If you have a perfect world model, then all you need is to train an agent on “imaginary rollouts” and then it will be exactly equivalent to training the agent on the real experience. In robotics this is really nice because you can train purely in “mental simulation” without having to wear down your robots. Model-Ensemble TRPO is a straightforward paper that tries these ideas.

Of course in practice, no one ever learns a perfect world model, so it’s common to use the fictitious (imagined) experience as a supplemental experience to real interaction. The real interactions data provide some grounding in reality for both the imagination model and the policy training.

**How to choose the baseline (function b) in policy gradients?**

The baseline should be chosen to minimize the variance of gradients while keeping the estimate of the learning signal unbiased. Here is a talk that covers that stuff in more detail, you can also google terms like “variance reduction policy gradient” more and “control variates reinforcement learning”. I also have a blog post on variance reduction, which also discusses control variates.

Consider episode returns for 3 actions = [1, 10, 100]. Clearly the third action is by far the best, but if you take a naive policy gradient, you end up increasing the likelihood of the bad actions too! Typically \(b=V(s)\) is sufficient, because it turns the \(Q(s,a)−V(s)\) into advantage \(A(s,a)\), which has the desired effect of increasing the likelihood of good actions, keeping the likelihood of neutral actions the same, and decreasing the likelihood of bad actions.

**How to better understand target policy smoothing in TD3?**

In actor-critic methods, both the Q function and actor are neural networks, so it can be very easy to use gradient descent to find a region of high curvature in the Q function where the value is very high. You can think of the actor as a generator and a critic as a discriminator, and the actor learns to “adversarially exploit” regions of curvature in the critic so as to maximize the Q value without actually emitting meaningful actions.

All three of the tricks in TD3 are designed to mitigate the problem of the actor adversarially selecting an action with a pathologically high Q value. By adding noise to the input to the target Q network, it prevents the “search” from finding exact areas of high curvature. Like Trick 1, it helps make the Q function estimates more conservative, thus reducing the likelihood of choosing over-estimated Q values.

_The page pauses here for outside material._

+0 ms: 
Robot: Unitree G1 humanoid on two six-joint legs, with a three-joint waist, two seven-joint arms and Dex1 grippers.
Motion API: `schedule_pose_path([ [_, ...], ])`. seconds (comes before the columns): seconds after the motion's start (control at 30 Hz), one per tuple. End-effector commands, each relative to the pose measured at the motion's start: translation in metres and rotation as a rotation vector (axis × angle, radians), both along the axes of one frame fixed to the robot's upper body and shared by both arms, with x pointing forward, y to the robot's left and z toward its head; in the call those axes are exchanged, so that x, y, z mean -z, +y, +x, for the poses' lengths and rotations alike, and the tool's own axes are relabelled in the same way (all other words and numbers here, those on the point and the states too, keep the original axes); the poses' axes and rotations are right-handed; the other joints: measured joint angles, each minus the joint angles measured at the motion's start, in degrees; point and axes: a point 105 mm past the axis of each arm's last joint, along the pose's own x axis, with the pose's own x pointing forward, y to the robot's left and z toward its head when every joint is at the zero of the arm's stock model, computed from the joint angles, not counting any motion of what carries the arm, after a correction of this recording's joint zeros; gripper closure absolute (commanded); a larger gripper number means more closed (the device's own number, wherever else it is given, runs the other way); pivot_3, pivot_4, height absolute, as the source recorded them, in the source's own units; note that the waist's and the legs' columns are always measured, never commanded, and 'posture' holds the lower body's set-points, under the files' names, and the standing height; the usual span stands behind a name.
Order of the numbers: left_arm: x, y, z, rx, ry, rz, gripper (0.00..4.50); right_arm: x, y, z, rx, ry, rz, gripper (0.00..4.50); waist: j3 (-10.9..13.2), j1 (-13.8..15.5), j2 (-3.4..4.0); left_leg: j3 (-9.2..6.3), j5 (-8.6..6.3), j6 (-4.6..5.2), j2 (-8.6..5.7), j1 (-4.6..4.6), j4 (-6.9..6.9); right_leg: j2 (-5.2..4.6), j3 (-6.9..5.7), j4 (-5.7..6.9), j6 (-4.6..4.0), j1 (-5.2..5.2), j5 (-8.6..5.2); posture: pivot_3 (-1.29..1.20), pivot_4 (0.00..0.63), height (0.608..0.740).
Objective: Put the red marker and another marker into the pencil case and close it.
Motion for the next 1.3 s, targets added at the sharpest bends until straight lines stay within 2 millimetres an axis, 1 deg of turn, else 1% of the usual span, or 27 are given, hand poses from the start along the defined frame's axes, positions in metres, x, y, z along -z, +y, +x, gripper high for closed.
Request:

# A Note on Categorizing RL Algorithms

RL is often taught in a taxonomic layout, as it helps to classify algorithms based on whether they are “model based vs. model-free”, “on-policy vs. off-policy”, “supervised vs. unsupervised”. But these categorizations are illusory, much like the Spoon in the Matrix. There are actually many different frameworks and schools of thought that allow one to independently derive the same RL algorithms, and they cannot always be neatly classified and separated from each other.

For example, it is possible to derive actor critic algorithms from both on-policy and off-policy perspectives.

Starting from off-policy methods, you have DQN which use the inductive bias of Bellman Equality to learn optimal policies via dynamic programming. Then you can extend DQN to continuous actions via an actor network, which arrives at DDPG.

Starting from on-policy methods, you have REINFORCE, which is vanilla policy gradient algorithm. You can add a value function as a control variate, and this requires learning a critic network. This again re-derives something like PPO or DDPG.

So is DDPG an on-policy or off-policy algorithm? Depending on the frequency with which you update the critic vs. the actor, it starts to look more like onpolicy or offpolicy update. My colleague Shane has a good treatment of the subject in his Interpolated Policy Gradients paper.